PROBLEM TO SOLVE — When the line containing "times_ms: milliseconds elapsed" appears in the data below, begin copying there and stop only after the line containing "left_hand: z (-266".

[DATASET CONTENT Boundary: Start]

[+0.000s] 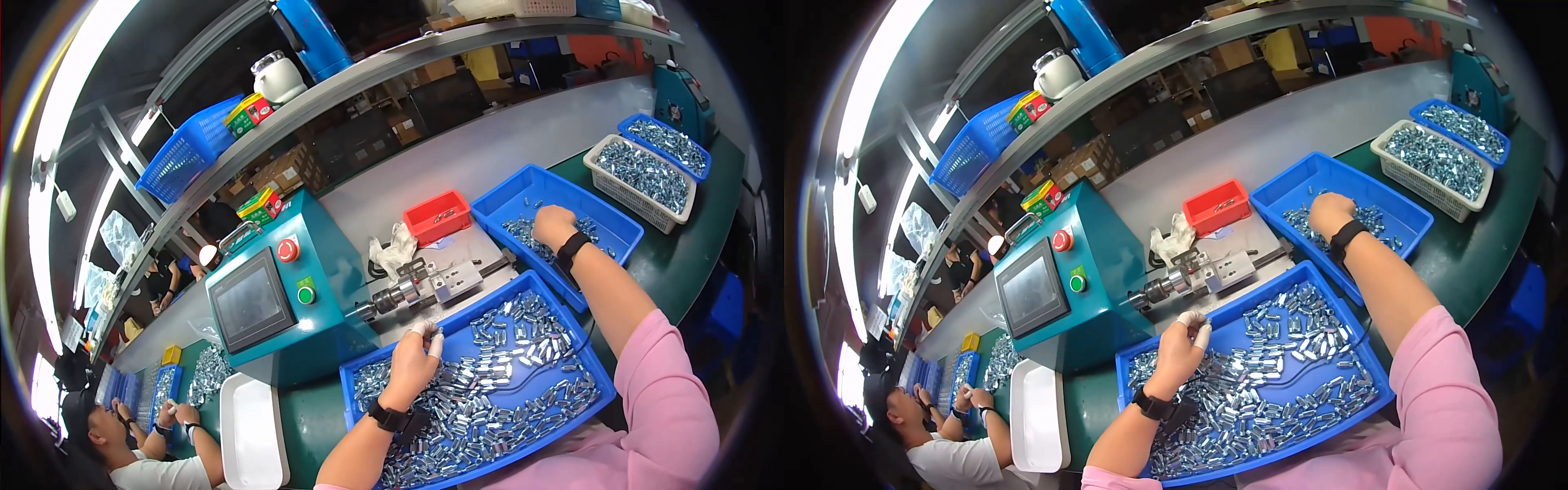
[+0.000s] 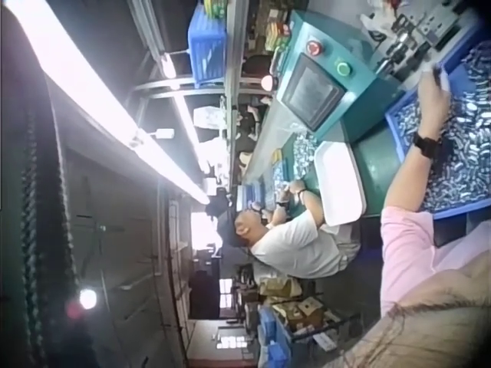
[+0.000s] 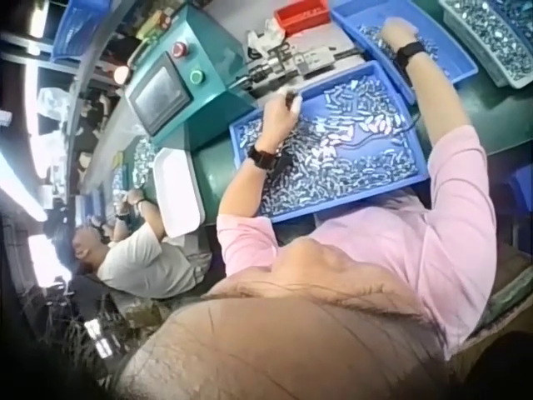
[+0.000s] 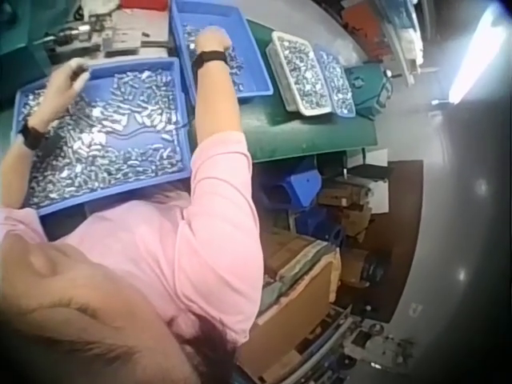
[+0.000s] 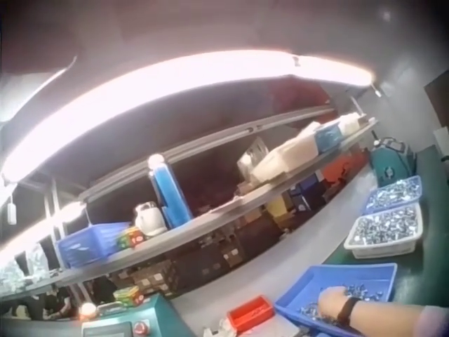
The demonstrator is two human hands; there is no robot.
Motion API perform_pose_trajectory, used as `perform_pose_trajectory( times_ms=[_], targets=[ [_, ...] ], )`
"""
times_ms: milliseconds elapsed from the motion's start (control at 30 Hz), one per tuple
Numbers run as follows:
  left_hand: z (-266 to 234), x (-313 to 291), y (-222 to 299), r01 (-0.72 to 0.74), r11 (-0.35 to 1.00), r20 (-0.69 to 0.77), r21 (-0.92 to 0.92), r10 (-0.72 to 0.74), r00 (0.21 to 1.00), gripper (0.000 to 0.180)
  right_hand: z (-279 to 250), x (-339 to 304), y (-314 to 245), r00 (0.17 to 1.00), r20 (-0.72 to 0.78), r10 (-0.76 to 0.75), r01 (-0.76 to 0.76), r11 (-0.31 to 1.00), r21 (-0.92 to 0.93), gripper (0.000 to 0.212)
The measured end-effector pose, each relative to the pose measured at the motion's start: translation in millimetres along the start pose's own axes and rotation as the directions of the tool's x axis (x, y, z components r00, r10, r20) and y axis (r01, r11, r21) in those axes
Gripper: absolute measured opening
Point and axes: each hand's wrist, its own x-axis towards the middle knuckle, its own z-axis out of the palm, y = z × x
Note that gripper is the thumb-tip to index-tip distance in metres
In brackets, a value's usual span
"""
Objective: The person picks up a metal component from a blue tray, places it into the machine's fixture, and presses a green button. After the machine processes the part, the person removes the component and places it back into the blue tray.
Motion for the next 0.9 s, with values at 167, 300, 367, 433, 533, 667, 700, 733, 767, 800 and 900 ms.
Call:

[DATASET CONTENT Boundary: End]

WRITTEN RESPONSE —
times_ms: milliseconds elapsed from the motion's start (control at 30 Hz), one per tuple
Numbers run as follows:
  left_hand: z (-266 to 234), x (-313 to 291), y (-222 to 299), r01 (-0.72 to 0.74), r11 (-0.35 to 1.00), r20 (-0.69 to 0.77), r21 (-0.92 to 0.92), r10 (-0.72 to 0.74), r00 (0.21 to 1.00), gripper (0.000 to 0.180)

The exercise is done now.